__EXERCISE GOAL__
Give the data below again exactly, and drop each picture from it.

SOURCE DATA START

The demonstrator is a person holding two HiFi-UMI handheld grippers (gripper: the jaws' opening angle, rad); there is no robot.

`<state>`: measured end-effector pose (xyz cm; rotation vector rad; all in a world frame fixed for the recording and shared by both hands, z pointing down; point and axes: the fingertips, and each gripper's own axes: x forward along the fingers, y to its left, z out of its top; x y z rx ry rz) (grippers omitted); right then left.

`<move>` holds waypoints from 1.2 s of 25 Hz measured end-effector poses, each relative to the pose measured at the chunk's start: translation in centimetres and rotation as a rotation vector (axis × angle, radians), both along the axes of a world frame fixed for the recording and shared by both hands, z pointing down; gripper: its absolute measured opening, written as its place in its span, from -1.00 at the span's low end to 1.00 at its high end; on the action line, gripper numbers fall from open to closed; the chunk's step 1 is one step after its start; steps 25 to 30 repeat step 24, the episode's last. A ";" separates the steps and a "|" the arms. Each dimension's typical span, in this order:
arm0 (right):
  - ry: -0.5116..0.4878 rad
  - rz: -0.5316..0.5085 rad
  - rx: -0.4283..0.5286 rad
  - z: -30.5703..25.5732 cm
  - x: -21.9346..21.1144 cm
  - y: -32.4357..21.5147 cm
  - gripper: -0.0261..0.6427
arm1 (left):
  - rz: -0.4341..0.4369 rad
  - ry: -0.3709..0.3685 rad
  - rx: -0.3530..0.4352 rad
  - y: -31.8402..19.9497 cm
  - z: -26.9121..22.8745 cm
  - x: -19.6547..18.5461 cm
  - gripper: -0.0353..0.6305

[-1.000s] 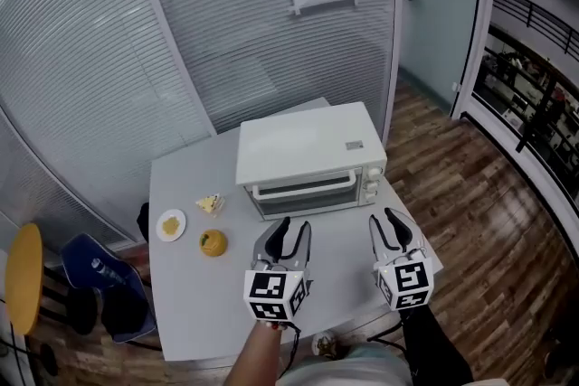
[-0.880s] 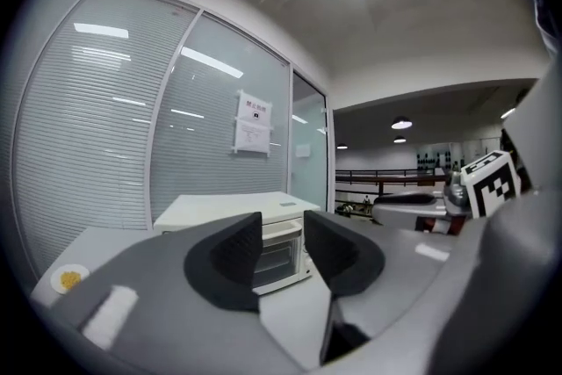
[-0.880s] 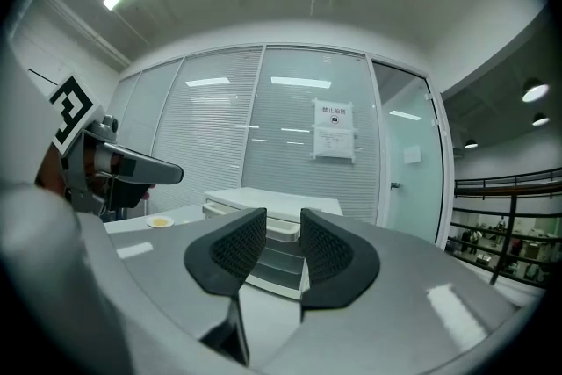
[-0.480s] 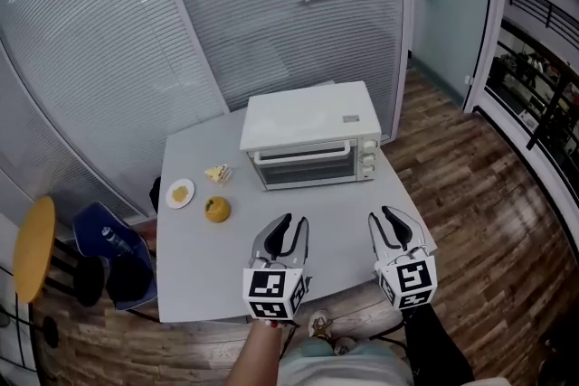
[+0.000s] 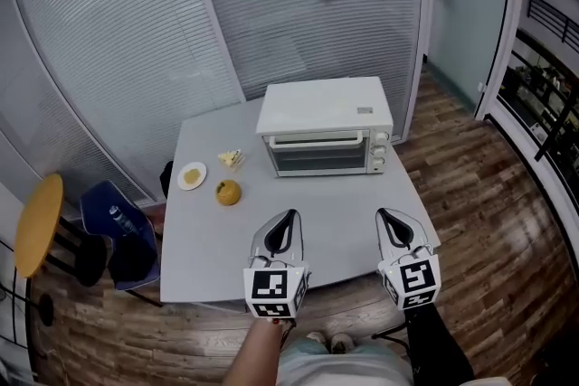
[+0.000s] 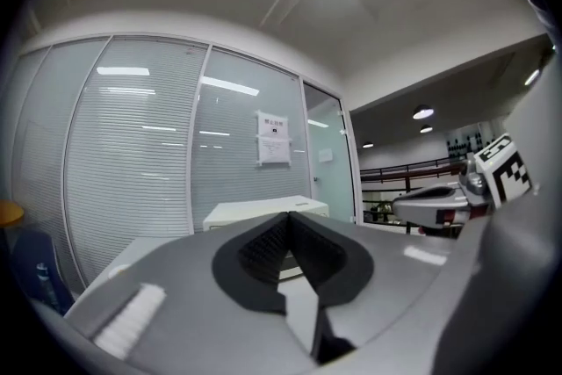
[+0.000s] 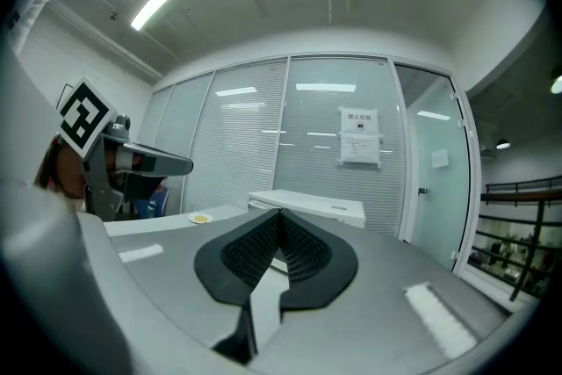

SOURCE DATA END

__EXERCISE OUTPUT__
The demonstrator is a person holding two HiFi-UMI handheld grippers (gripper: the jaws' opening angle, rad); there is no robot.

`<state>`: measured end-effector pose (xyz cm; rotation vector rad; all in a world frame fixed for the recording and shared by both hands, z pointing down; point and axes: the fingertips, and each gripper's own axes: x forward along the fingers, y to its left, z out of its top; x y z rx ry rz) (grippers omitted); right then left.

`<move>` holds waypoints from 1.2 s of 25 Hz measured end-effector poses, each relative to the pose measured at the chunk's start: translation in centimetres and rotation as a rotation vector (axis × angle, radians), both along the axes of a world frame fixed for the recording and shared by both hands, z pointing down; gripper: its absolute measured opening, written as its place in its span, from -1.00 at the span's low end to 1.00 at its high end; on the action line, gripper numbers fall from open to closed; the chunk's step 1 is one step after its start; steps 25 to 30 repeat step 24, the episode's last. A ";" separates the steps and a "|" the arms. Each dimension's typical span, in this order:
arm0 (right):
  - ry: -0.5116..0.4878 rad
  - rz: -0.5316..0.5085 rad
  - rx: -0.4283..0.5286 rad
  - z: -30.5703..25.5732 cm
  - x: -21.9346..21.1144 cm
  - y: -32.4357..21.5147 cm
  - gripper: -0.0261..0.6427
arm1 (left):
  - rz: -0.4341..0.4369 rad
  - ry: -0.3709..0.3685 rad
  - rx: -0.3530..0.4352 rad
  - y: -31.8402..19.9497 cm
  - z: -26.9121..22.8745 cm
  - x: -19.6547..18.5461 cm
  - gripper: -0.0353..0.6305

[-1.000s] 
[-0.880s] 
[-0.880s] 
[-0.480s] 
[+0.000s] 
[+0.000s] 
[+0.000s] 

The exercise closes with this answer.